▸ Your goal
Please restate each line of the data below exactly. Omit all images.

-----

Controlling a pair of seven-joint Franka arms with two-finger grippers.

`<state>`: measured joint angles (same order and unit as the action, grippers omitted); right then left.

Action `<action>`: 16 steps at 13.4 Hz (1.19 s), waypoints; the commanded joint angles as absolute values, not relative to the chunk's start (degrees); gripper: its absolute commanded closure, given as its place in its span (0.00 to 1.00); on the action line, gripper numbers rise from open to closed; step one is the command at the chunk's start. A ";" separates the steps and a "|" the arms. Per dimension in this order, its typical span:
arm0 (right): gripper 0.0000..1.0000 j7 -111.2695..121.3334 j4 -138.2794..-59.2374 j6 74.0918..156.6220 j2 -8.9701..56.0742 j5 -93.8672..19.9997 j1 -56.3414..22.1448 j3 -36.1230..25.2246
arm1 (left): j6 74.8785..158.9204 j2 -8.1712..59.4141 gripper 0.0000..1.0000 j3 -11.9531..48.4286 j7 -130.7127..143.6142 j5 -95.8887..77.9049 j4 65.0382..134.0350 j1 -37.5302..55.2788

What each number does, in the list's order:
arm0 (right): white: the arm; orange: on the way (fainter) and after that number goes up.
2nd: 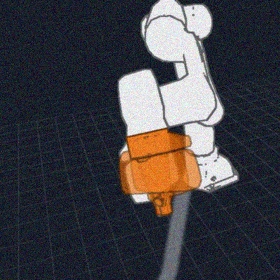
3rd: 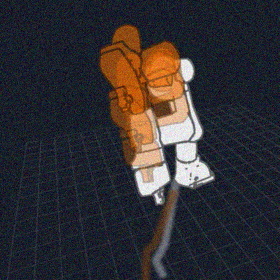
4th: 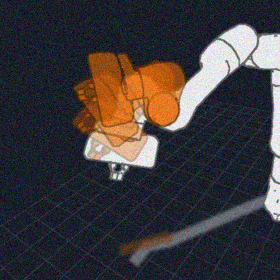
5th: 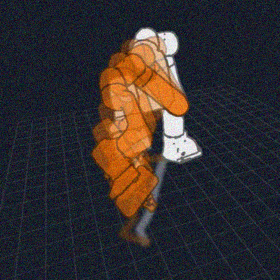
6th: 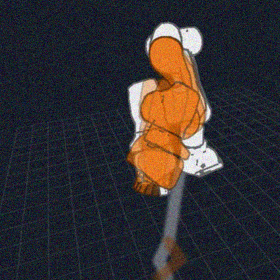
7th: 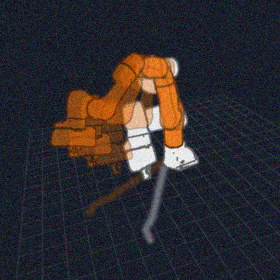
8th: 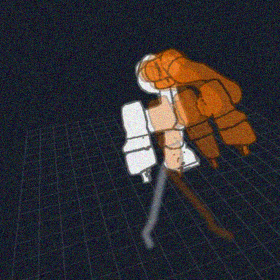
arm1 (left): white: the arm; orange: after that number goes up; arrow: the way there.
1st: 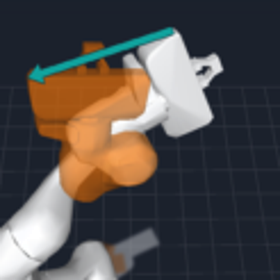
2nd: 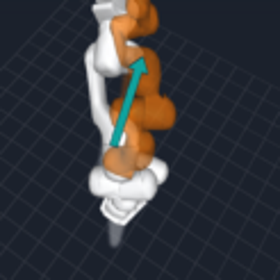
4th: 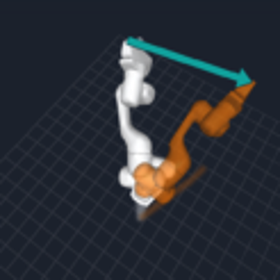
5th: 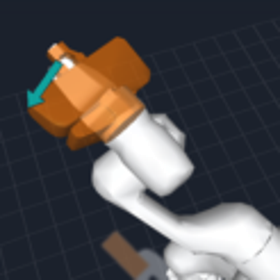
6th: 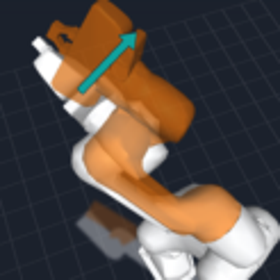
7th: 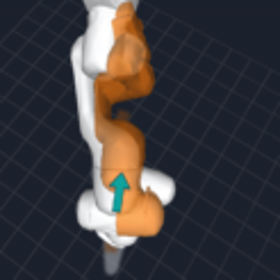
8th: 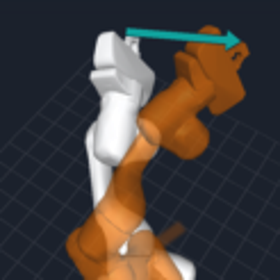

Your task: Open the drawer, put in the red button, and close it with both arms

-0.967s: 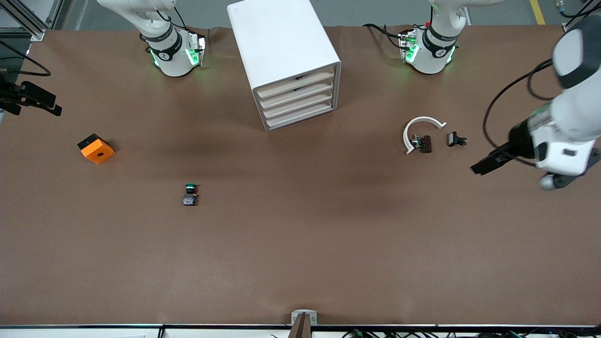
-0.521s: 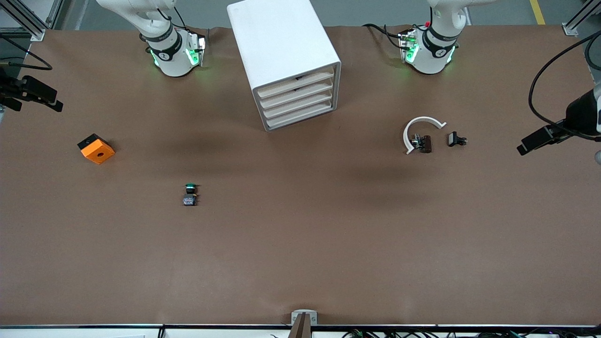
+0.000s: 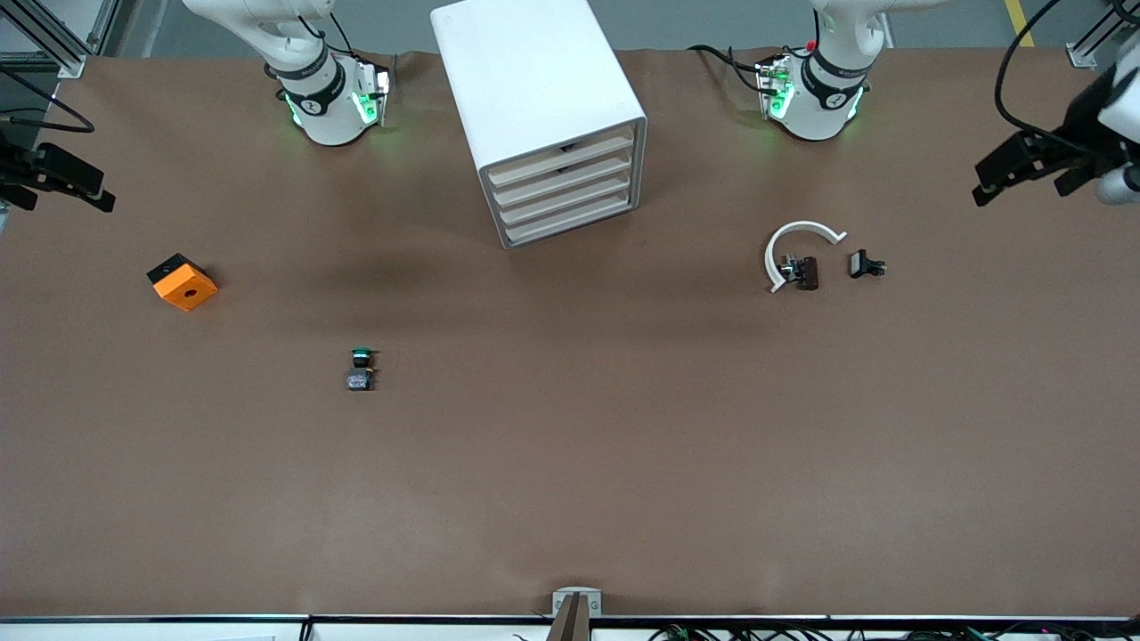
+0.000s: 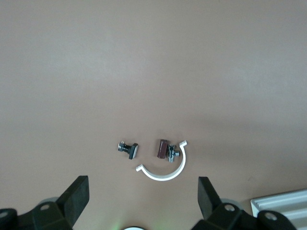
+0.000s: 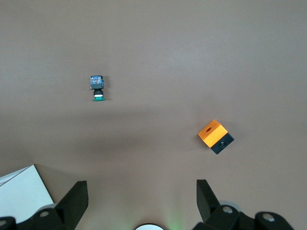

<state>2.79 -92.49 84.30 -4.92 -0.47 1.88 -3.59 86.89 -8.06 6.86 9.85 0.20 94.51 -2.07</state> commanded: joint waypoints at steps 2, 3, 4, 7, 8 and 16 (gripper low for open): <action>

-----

▸ Response for this exercise
Controlling a pair of seven-joint Franka arms with two-finger grippers.

`<state>`: measured joint angles (same order and unit as the action, grippers omitted); right then left.

Action `<action>`: 16 steps at 13.4 Hz (1.19 s), waypoints; the commanded joint angles as absolute values, not relative to the chunk's start (degrees); gripper: its absolute commanded closure, given as its place in its span (0.00 to 1.00); on the action line, gripper numbers rise from open to closed; step one is the command at the chunk's start. A ";" separates the steps and a "|" the arms. Per dimension in this order, its typical span:
arm0 (right): gripper 0.0000..1.0000 j7 -111.2695..121.3334 j4 -138.2794..-59.2374 j6 74.0918..156.6220 j2 -8.9701..56.0742 j5 -93.8672..19.9997 j1 -56.3414..22.1448 j3 -36.1230..25.2246
arm1 (left): j6 74.8785..158.9204 j2 -8.1712..59.4141 gripper 0.0000..1.0000 j3 -11.9531..48.4286 j7 -130.7127..143.6142 j5 -95.8887..77.9049 j4 65.0382..134.0350 j1 -37.5302..55.2788

What each number does, in the list's order:
arm0 (right): white: the arm; orange: on the way (fainter) and after that number goes up.
2nd: 
3rd: 
4th: 
5th: 
6th: 
7th: 
8th: 
arm1 (left): white: the arm; orange: after that number goes up; arrow: the way there.
1st: 
2nd: 
4th: 
5th: 
6th: 
7th: 
8th: 

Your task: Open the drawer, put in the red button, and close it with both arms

-0.967s: 
-0.521s: 
+0.000s: 
+0.000s: 
+0.000s: 

<state>2.79 -92.49 84.30 -4.92 -0.47 1.88 -3.59 86.89 -8.06 6.86 9.85 0.20 94.51 -2.07</state> commanded: joint waypoints at steps 2, 3, 4, 7, 8 and 16 (gripper low for open): <action>

Nothing remains to add to the output.